_TASK INSTRUCTIONS_
In your copy, reproduce each entry exactly and include no picture.

_DATA SUPPLIED_

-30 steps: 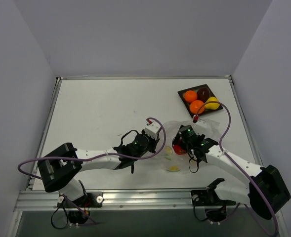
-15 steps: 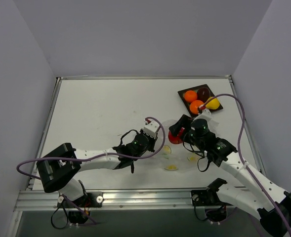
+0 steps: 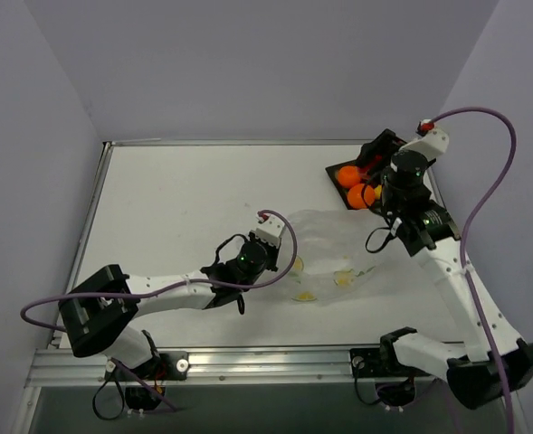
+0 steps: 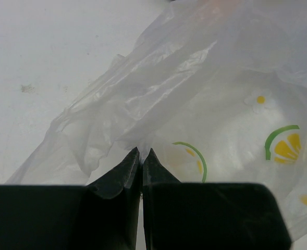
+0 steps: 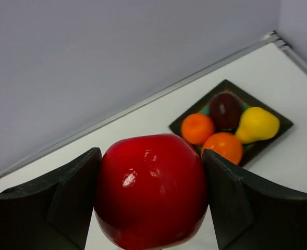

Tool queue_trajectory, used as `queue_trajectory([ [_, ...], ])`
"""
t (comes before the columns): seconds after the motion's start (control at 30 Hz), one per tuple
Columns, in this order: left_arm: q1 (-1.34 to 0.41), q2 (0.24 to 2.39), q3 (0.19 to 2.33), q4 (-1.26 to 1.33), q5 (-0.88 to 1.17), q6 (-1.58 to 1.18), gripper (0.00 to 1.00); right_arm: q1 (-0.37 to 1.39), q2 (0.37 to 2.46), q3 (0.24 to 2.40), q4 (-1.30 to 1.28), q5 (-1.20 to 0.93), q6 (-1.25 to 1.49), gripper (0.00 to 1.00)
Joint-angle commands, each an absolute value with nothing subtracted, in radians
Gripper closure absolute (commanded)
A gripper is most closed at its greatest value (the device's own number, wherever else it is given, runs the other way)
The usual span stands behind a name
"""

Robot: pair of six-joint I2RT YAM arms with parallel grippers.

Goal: Take the fake fruits out of the plastic bag

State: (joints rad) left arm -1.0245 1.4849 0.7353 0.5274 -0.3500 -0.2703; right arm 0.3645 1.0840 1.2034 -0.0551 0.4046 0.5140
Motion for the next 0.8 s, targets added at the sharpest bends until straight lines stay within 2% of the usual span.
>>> queue_trajectory([
  [0.0,-1.008,1.448,0.738,0.545,-0.396,-0.233,0.98,0.215,1.222,1.175,0.042,0.424,0.442,0.55],
  [0.17,-0.993,1.489,0.735,0.557,-0.391,-0.239,0.98,0.129,1.406,1.224,0.090,0.397,0.408,0.54],
  [0.33,-0.966,1.496,0.735,0.555,-0.376,-0.267,0.98,0.052,1.552,1.241,0.184,0.285,0.400,0.54],
  [0.77,-0.942,1.537,0.750,0.555,-0.315,-0.279,0.98,0.040,1.802,1.336,0.233,0.210,0.408,0.49],
])
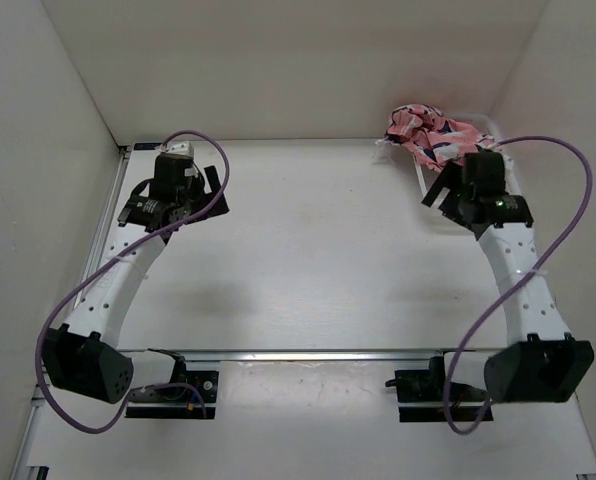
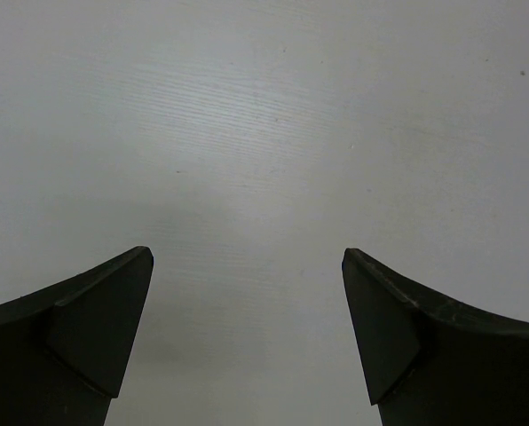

_WRITTEN SOLUTION_
-30 steps: 
-15 steps: 
+0 steps: 
+0 steps: 
+0 steps: 

Tool queue_trajectory, used as `queue_trajectory([ [_, ...], ])`
"""
t (comes before the columns): seconds after the motion's start (control at 30 Hz), one per tuple
Columns, in this order: left_arm: q1 (-1.34 to 0.41), q2 (0.24 to 2.39), q3 (0.19 to 2.33), q4 (-1.26 to 1.33), q5 (-0.88 to 1.17), q6 (-1.58 to 1.18), gripper (0.00 to 1.00); right_arm: q1 (-0.37 to 1.39), q2 (0.37 to 2.46), q3 (0.24 to 2.40), q4 (-1.30 to 1.28), q5 (-1.20 to 0.93), q6 (-1.25 to 1.49), gripper (0.00 to 1.00)
Joint-angle commands, each an absolute value with nothing subtracted, in radians
Gripper closure absolute (commanded)
A gripper is most closed at its greatest value (the device's own number, wherever else it is given, runs the other way)
The usual span stands behind a name
"""

Robot: pair of six-joint I2RT YAM arms with parallel grippers.

Goal: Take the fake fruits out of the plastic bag

State: (joints rad) left arm -1.0245 1.4849 0.7353 0.5274 -0.3500 -0.2703; right arm 0.3645 1.0840 1.2034 -0.0551 0.4046 0.5140
Motion for the next 0.8 s, targets added at the sharpest bends until straight lines stay within 2% of the usual span.
>>> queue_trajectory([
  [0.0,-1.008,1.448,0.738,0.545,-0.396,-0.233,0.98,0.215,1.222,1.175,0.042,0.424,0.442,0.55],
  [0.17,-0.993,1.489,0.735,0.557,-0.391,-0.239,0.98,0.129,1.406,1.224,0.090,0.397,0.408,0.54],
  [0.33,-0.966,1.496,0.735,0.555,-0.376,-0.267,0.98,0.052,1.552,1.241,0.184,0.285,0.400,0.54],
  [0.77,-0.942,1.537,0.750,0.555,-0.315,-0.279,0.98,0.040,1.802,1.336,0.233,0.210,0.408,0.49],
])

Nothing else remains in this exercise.